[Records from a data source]
________________________

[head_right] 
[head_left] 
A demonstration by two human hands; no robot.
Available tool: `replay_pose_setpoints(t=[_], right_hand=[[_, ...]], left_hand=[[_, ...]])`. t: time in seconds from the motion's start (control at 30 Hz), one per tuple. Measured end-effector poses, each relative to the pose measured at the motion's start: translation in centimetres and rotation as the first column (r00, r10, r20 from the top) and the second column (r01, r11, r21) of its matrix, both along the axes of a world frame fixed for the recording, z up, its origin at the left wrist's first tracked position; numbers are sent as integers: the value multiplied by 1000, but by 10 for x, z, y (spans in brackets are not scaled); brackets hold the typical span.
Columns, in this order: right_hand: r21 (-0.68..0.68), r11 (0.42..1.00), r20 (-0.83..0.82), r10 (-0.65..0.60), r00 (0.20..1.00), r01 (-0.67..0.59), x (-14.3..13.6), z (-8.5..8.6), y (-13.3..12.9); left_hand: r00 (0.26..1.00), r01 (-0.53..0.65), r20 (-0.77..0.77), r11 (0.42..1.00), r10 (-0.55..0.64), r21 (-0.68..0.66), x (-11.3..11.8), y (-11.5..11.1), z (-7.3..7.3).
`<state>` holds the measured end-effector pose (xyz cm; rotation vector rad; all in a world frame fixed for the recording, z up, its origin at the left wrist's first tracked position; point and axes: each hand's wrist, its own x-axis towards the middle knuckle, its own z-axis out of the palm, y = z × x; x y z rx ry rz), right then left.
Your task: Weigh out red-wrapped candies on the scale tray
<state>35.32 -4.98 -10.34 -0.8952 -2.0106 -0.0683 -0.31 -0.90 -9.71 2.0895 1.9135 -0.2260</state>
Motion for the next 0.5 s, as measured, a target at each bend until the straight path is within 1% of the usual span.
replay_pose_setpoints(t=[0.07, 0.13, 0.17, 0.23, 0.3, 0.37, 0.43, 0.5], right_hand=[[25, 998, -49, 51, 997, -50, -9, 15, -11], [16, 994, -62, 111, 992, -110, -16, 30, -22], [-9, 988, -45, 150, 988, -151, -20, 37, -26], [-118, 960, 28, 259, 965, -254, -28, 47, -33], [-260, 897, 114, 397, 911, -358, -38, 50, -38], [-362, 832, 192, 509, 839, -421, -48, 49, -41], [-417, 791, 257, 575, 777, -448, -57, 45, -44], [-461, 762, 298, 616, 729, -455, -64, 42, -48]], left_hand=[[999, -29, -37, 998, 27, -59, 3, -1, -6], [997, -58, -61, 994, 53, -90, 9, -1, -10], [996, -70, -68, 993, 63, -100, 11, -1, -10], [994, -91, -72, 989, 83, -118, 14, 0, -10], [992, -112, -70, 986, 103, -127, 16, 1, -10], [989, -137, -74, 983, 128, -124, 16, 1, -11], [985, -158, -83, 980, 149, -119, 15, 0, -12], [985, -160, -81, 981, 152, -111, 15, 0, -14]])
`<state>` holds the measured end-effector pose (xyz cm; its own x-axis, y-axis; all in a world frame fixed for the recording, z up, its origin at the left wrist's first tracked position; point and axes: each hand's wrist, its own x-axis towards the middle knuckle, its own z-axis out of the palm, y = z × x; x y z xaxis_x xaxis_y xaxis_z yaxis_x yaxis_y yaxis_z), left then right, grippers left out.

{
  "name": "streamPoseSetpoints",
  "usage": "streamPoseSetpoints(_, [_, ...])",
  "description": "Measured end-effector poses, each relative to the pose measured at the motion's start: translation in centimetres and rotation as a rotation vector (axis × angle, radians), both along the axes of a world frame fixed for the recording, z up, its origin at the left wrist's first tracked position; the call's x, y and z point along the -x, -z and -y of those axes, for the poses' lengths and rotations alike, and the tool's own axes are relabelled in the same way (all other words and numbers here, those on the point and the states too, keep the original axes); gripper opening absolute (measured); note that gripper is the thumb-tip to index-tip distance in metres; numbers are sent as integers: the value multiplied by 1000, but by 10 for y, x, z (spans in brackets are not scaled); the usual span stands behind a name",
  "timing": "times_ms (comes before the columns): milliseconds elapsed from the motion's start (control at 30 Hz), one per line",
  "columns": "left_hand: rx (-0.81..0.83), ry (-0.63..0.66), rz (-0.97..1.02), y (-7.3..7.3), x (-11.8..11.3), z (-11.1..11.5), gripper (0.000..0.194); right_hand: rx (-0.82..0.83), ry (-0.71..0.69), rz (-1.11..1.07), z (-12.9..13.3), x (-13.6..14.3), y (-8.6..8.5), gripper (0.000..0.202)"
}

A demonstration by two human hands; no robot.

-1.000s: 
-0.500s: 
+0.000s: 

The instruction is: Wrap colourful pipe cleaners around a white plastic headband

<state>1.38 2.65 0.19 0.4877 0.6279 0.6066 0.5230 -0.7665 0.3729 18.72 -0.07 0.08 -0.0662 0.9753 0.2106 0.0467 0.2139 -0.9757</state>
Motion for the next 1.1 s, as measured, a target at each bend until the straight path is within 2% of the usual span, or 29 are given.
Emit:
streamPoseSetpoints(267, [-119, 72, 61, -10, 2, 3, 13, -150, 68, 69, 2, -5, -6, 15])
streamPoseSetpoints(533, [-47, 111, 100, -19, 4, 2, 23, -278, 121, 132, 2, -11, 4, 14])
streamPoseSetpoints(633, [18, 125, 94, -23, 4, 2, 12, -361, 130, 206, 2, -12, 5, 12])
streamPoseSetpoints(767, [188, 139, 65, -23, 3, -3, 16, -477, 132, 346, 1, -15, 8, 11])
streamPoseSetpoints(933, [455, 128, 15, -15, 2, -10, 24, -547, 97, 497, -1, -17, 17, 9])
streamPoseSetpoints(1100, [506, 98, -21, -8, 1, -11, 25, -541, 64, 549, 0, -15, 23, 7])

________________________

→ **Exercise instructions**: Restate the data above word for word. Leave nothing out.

→ **Solution below**:
[head_right] 
[head_left] 
A demonstration by two human hands; no robot.
Available tool: `replay_pose_setpoints(t=[_], right_hand=[[_, ...]], left_hand=[[_, ...]])`. t: time in seconds from the motion's start (control at 30 Hz), one per tuple. Measured end-effector poses, each relative to the pose measured at the motion's start: translation in centimetres and rotation as the first column (r00, r10, r20 from the top) and the second column (r01, r11, r21) of its matrix, both along the axes of a world frame fixed for the recording, z up, its origin at the left wrist's first tracked position; numbers are sent as integers: the value multiplied by 1000, but by 10 for x, z, y (spans in brackets are not scaled); brackets hold the typical span.
Columns, in this order: right_hand: r21 (-0.68..0.68), r11 (0.42..1.00), r20 (-0.83..0.82), r10 (-0.65..0.60), r00 (0.20..1.00), r01 (-0.67..0.59), x (-14.3..13.6), z (-8.5..8.6), y (-13.3..12.9); left_hand: r00 (0.26..1.00), r01 (-0.53..0.65), r20 (-0.77..0.77), r11 (0.42..1.00), r10 (-0.55..0.64), r21 (-0.68..0.66), x (-11.3..11.8), y (-11.5..11.1), z (-7.3..7.3).
`<state>` holds the measured end-effector pose (xyz cm; rotation vector rad; all in a world frame fixed for the recording, z up, its origin at the left wrist's first tracked position; point and axes: each hand's wrist, its own x-axis towards the middle knuckle, its own z-axis out of the palm, y = z × x; x y z rx ry rz), right then left.
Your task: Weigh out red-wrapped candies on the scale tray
<state>35.32 -4.98 -10.34 -0.8952 -2.0106 -0.0683 -0.31 -0.90 -9.71 2.0895 1.9135 -0.2260</state>
Motion for the next 0.5 s, as measured, a target at each bend until the straight path is within 1% of the usual span.
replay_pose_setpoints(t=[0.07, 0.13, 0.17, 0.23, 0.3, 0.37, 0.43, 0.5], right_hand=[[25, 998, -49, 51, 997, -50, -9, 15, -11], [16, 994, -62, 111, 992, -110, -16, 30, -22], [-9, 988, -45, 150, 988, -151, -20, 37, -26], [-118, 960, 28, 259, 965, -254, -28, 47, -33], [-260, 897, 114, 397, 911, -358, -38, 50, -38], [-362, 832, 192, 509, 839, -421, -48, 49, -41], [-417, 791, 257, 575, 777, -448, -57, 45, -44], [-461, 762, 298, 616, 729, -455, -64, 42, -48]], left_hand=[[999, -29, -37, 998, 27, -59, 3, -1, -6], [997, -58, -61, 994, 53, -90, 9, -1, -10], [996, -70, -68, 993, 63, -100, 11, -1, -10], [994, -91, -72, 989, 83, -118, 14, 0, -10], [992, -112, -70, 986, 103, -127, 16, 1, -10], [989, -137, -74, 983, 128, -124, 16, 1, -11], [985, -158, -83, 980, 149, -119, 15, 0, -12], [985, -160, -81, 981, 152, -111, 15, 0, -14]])
`<state>` holds the measured end-effector pose (xyz cm; its own x-axis, y-axis; all in a world frame fixed for the recording, z up, its origin at the left wrist's first tracked position; point and axes: each hand's wrist, its own x-axis towards the middle knuckle, its own z-axis out of the palm, y = z × x; x y z xaxis_x xaxis_y xaxis_z yaxis_x yaxis_y yaxis_z), left then right, grippers left out.

{
  "name": "streamPoseSetpoints",
  "usage": "streamPoseSetpoints(_, [_, ...])",
  "description": "Measured end-effector poses, each relative to the pose measured at the motion's start: translation in centimetres and rotation as a rotation vector (axis × angle, radians), both along the axes of a world frame fixed for the recording, z up, its origin at the left wrist's first tracked position; the call's x, y and z point along the -x, -z and -y of those axes, for the poses' lengths and rotations alike, and the tool's own axes are relabelled in the same way (all other words and numbers here, those on the point and the states too, keep the original axes); gripper opening absolute (measured); note that gripper is the thumb-tip to index-tip distance in metres; numbers are sent as integers: the value multiplied by 1000, but by 10 for y, x, z (spans in brackets are not scaled); the usual span stands behind a name",
  "timing": "times_ms (comes before the columns): milliseconds elapsed from the motion's start (control at 30 Hz), one per line",
  "columns": "left_hand: rx (-0.81..0.83), ry (-0.63..0.66), rz (-0.97..1.02), y (-7.3..7.3), x (-11.8..11.3), z (-11.1..11.5), gripper (0.000..0.194); right_hand: rx (-0.82..0.83), ry (-0.71..0.69), rz (-1.11..1.07), z (-12.9..13.3), x (-13.6..14.3), y (-8.6..8.5), gripper (0.000..0.202)"
}

A demonstration by two human hands; no robot.

-1.000s: 
-0.500s: 
+0.000s: 

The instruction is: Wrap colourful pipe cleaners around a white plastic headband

<state>1.38 2.65 0.19 0.4877 0.6279 0.6066 0.5230 -0.7665 0.3729 18.72 -0.07 0.08 -0.0662 0.9753 0.2106 0.0467 0.2139 -0.9757</state>
Motion for the next 1.1 s, as measured, a target at each bend until the straight path is within 2% of the usual span, or 29 are given.
Emit:
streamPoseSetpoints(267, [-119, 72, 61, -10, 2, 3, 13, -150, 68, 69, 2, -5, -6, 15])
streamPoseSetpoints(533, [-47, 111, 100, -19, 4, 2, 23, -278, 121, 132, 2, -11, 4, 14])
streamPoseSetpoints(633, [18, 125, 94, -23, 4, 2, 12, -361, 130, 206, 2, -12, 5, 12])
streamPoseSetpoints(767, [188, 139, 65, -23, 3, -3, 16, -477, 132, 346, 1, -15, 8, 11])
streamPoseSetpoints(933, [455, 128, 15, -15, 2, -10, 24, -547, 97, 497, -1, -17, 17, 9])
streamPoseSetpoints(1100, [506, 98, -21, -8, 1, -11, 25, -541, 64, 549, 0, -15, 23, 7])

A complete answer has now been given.